Ve bir şey daha söyleyeyim. Standın hiçbir albenisi yoktu. Bir Diyarbakır sevdalısı olarak ve her fuara katılan biri olarak, ben bile yukarıda Diyarbakır yazısını görmeseydim geçip gidecektim standın yanından. Güya Hasan Paşa Hanı var edilmek istenmiş stantda. Ben beyaz sütunlarla bazalt taşın çok ötesinde oluşturulmuş  güya şadırvan... Daha fazla bir şey söylemek istemiyorum. Çünkü suç yapan firmada değilki. Suç bu konsepte göz göre göre onay verenlerde...

Standın arka tarafında bir Dört Ayaklı Minare yapılmış ki içler acısı; eni boyundan büyük adeta... Ayakları karnına girmiş... İşte böyle bir ucube. Ya standın köşesine alelade yerleştirilmiş karton kutulardan hazırlanmış  Zerzavan Kalesine ne demeli... En çok önem vermemiz gereken, dünyaya tanıtmak istediğimiz Zerzevan Kalesi böyle mi olmalıydı. Yapanı da buna göz yumanı da bu konsepte onay vereni de kınıyorum.

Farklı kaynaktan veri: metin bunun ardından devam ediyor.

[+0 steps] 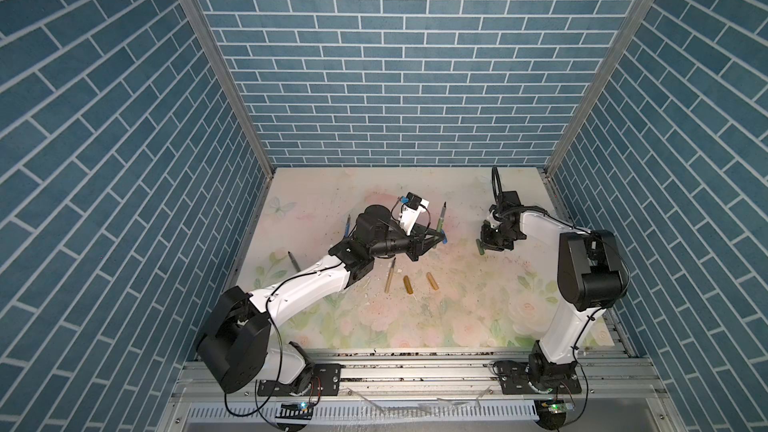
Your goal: Insert the pens into the pen caps
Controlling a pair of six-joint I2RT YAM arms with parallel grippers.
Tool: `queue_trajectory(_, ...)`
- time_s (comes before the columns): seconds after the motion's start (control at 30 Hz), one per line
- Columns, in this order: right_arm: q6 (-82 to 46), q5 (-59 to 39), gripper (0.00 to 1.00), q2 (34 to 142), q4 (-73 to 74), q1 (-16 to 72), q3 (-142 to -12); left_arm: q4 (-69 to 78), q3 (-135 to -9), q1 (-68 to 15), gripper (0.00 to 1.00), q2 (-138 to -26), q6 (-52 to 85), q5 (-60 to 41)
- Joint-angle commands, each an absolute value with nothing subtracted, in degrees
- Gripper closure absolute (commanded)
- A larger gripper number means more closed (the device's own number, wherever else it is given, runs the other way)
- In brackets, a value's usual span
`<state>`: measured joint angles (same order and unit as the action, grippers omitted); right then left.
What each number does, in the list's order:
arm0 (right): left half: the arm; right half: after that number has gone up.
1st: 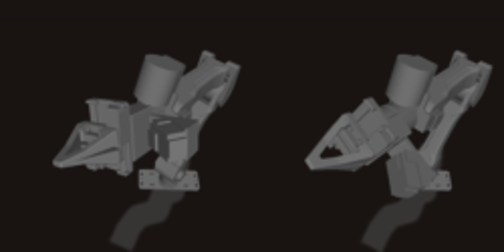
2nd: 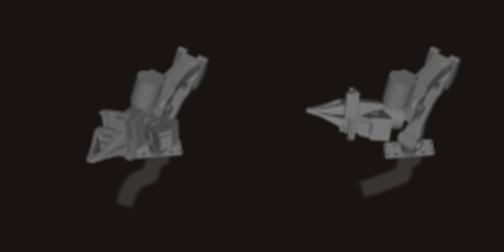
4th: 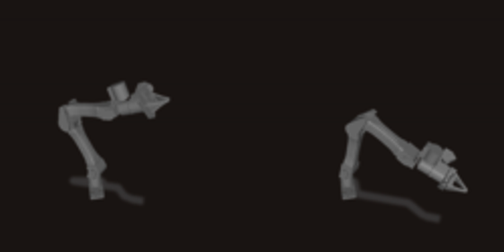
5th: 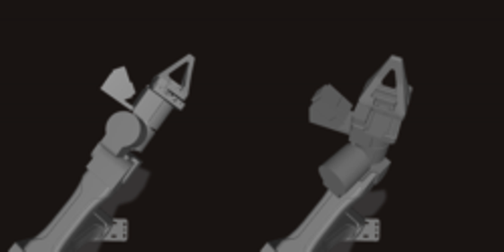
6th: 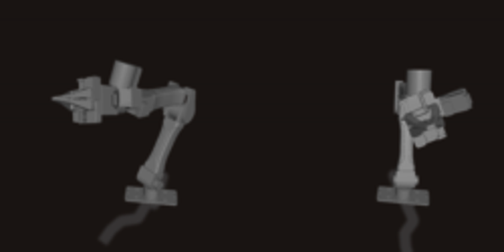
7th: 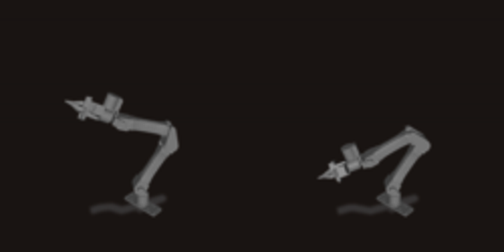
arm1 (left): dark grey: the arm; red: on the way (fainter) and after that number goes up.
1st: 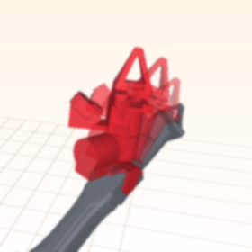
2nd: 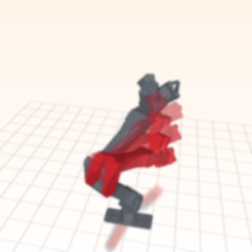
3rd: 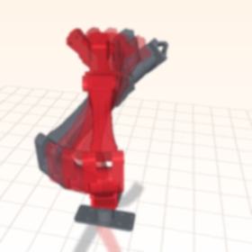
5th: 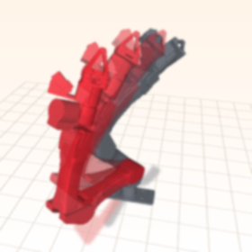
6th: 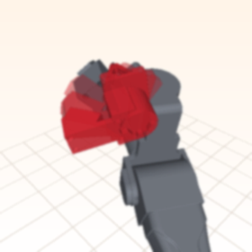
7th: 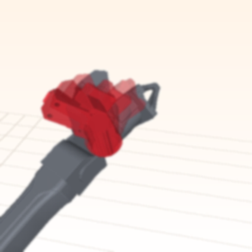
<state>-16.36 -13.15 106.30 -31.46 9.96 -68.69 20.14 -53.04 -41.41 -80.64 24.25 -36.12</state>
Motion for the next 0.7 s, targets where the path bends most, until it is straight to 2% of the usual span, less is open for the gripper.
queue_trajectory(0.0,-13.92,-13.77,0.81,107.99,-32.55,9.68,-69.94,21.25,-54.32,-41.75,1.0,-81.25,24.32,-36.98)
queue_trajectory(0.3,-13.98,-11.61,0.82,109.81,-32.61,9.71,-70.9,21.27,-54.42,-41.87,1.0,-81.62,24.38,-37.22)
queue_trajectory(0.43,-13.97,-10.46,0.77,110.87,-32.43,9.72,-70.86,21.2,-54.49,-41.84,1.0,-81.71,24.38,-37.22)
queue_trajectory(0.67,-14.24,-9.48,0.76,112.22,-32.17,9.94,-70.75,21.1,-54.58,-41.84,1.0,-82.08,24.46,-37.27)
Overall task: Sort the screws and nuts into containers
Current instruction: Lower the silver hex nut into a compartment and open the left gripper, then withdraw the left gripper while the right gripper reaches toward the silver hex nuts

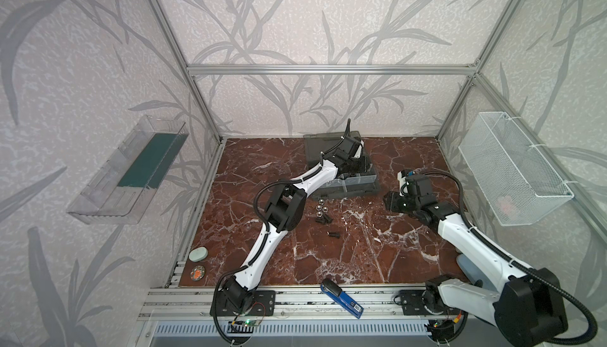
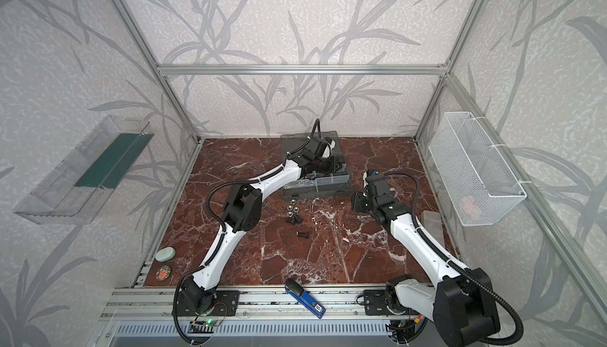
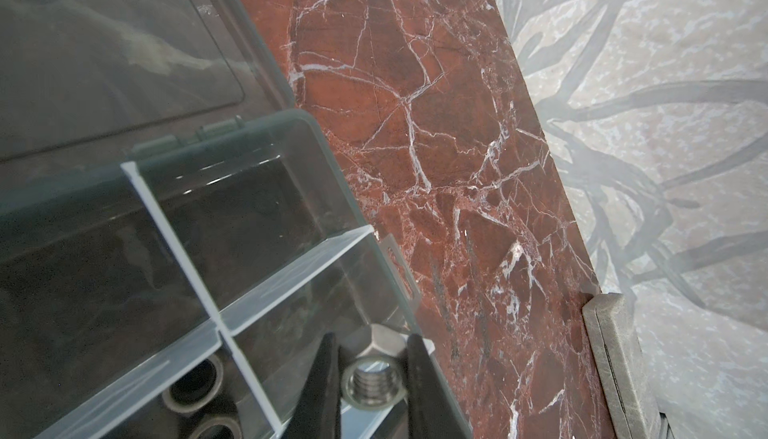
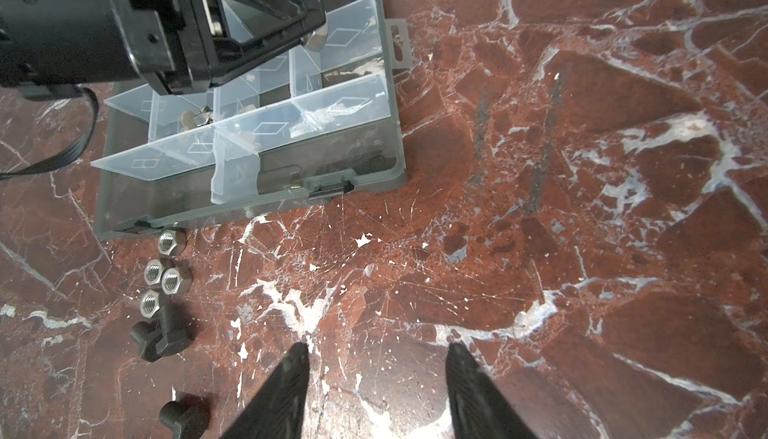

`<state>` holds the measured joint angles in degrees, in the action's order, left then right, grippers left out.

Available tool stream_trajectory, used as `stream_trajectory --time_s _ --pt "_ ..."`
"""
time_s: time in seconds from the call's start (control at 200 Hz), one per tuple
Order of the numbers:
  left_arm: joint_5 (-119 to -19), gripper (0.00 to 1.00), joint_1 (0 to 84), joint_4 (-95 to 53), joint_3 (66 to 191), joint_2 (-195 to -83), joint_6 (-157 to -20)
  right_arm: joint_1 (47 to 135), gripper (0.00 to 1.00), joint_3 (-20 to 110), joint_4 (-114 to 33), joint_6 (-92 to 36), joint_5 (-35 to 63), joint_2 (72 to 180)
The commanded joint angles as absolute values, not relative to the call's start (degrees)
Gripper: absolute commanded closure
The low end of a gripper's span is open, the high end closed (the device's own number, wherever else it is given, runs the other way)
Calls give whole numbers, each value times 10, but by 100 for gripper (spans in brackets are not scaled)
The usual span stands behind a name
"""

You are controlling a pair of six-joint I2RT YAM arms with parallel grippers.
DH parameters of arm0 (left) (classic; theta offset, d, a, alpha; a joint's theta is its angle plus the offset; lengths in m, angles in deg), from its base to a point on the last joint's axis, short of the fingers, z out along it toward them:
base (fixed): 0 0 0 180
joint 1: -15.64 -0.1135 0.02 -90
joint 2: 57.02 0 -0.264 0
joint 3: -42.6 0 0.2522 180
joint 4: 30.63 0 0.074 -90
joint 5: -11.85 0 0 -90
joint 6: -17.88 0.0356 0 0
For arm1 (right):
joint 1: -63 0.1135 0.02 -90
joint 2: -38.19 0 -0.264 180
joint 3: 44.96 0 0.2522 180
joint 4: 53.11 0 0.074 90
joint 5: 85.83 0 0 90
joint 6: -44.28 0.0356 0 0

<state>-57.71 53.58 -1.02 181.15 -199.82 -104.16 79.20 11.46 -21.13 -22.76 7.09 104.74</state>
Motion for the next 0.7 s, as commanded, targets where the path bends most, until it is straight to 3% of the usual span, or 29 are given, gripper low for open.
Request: stream_trajectory --time_s 0.0,0.07,0.36,0.395,0.43,0.565,0.695 --pt "-579 85 538 -5 1831 -2012 -1036 790 46 109 -217 -221 75 1038" --pt "-581 67 538 -5 1831 -2009 -1037 790 46 109 -216 -223 74 1037" --pt "-592 29 536 39 1840 -1977 -1017 789 45 112 -214 -234 80 1030" --pt "-591 18 535 41 1834 -1963 -1017 789 45 113 -220 -241 92 1031" --pt "-591 1 534 40 1822 -1945 -1017 789 45 113 -228 -248 108 1032" --pt "-595 1 529 25 1742 -1847 -1019 790 45 130 -248 -273 183 1053" --pt "-573 1 512 -50 1588 -1723 -1059 809 44 152 -259 -281 213 1085"
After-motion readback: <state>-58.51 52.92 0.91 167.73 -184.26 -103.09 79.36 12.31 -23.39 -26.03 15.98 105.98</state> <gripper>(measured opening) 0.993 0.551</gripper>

Tekrar diyorum gerçekten bu sene katılmadı denmesin diye katılınmış. Standımızda buz gibi bir hava. Gelenler yani ziyaretçiler genellikle orada çalışanların İstanbul'da yaşayanları.

Devlet büyüklerinden de yalnızca Turizm Bakanı ayak üstü uğrayarak bir resim çektirip oturmadan gitti.

Gerekirse diğer yazılarımda değineceğim.

                                   &

Fuarların yararsızlığı Türkiye genelinde farkedilinmiş ki bu yıl TÜYAP EMİTT Turizm Fuarı’na katılım çok ama çok azdı. On yedi salonun dolup taştığını bilirim. Bu yıl kaç salon biliyor musunuz? Yalnızca dört salon. Yarısından çoğu da turizmciler ve otelcilerin stantları...

Sayın yetkililer, etkililer bu gereksiz sevdadan vaz geçelim. Diyarbakır'ın tanıtılması için daha etkili yollar bulmaya çalışalım.

Ayrca Diyarbakır'ın tanıtımını Sur içine mahkum etmeyelim. Bir de yeni Diyarbakır var, bunu unutmayalım.

Dönelim bugünkü konumuza.

İlk gün bir fiyaskoydu. İkinci gün aynen. Üçüncü gün tatil olmasına rağmen yeller esti standımızda. Çünkü ziyaretçilerin ilgisini çeken hiç bir ilginç şey yok. Standı kimseler Diyarbekir standına benzetemiyor. Diyarbekir'i anımsatan bi tek ışıklı DİYARBAKIR yazısı.

Genelde ziyaretçiler kimlerdi biliyor musunuz?

Söyleyeyim. Diğer stantları gezmekten yorulanlar, nefeslenmek için boş sandalyelere oturanlardı. Ve bir de komşu stantlardan arkadaşlarını görmeye gelenler...

Böyle yazdığım için bana kızacakların olduğunu biliyorum. Ama ben yazmak zorundayım. Çünkü ben Diyarbekir'i çok seviyorum. Çıkarsız seviyorum. Çünkü ben bir Diyarbekir sevdalısıyım.

Kızsanız da yazacağım, küsseniz de yazacağım.

Çünkü ben Diyarbekir denince siyaseti bir tarafa bırakanım. Kim Diyarbekir için  iyiyi güzeli yapıyorsa elini sıkarım, Diyarbekir adına ciğerimi yakan olursa acımasızca yazarım

                              &.

Şimdi de sıra haftanın öğüdünde;

Kirveme öğütler;

Olan bitene ses vermek gerek; zira susmak ölüme ortak olmak demektir kirvem. İşte ben bu yazımda bunu yapmaya çalıştım.

İyi bir hafta geçirmeniz dileğiyle.

Dostça kalın.

2021 yılı  ZERZEVAN YILI olsun          

Geleceğimizi çalmayın.

Anzele, büyük bir Balıklıgöl haline getirilip, turizme kazandırılsın.

Diyarbakır 5 Nolu Cezaevi MÜZEYE dönüştürülsün.

Suriçi DÜNYANIN EN BÜYÜK AÇIK HAVA MÜZESİ haline getirilsin.

Şehrin eski stadı, ŞEHRİN, ÖZGÜRLÜK MEYDANI olsun.

Daha da önemlisi,

Sur içinde, yakılıp yıkılan bölgelerde evler, aslına uygun ve Diyarbekir evlerine yakışır bir biçimde yapılsın.

Ve sevgili meslektaşlarım, dernek yöneticileri, STK Yöneticileri; Zerzevan Kalesi, Çayönü, Mitras Tapınağı, Kortik Tepe, Hilar Mağaralarını ve Bırkleyn Mağaralarını koruyalım, gün yüzüne çıkaranları sahiplenelim.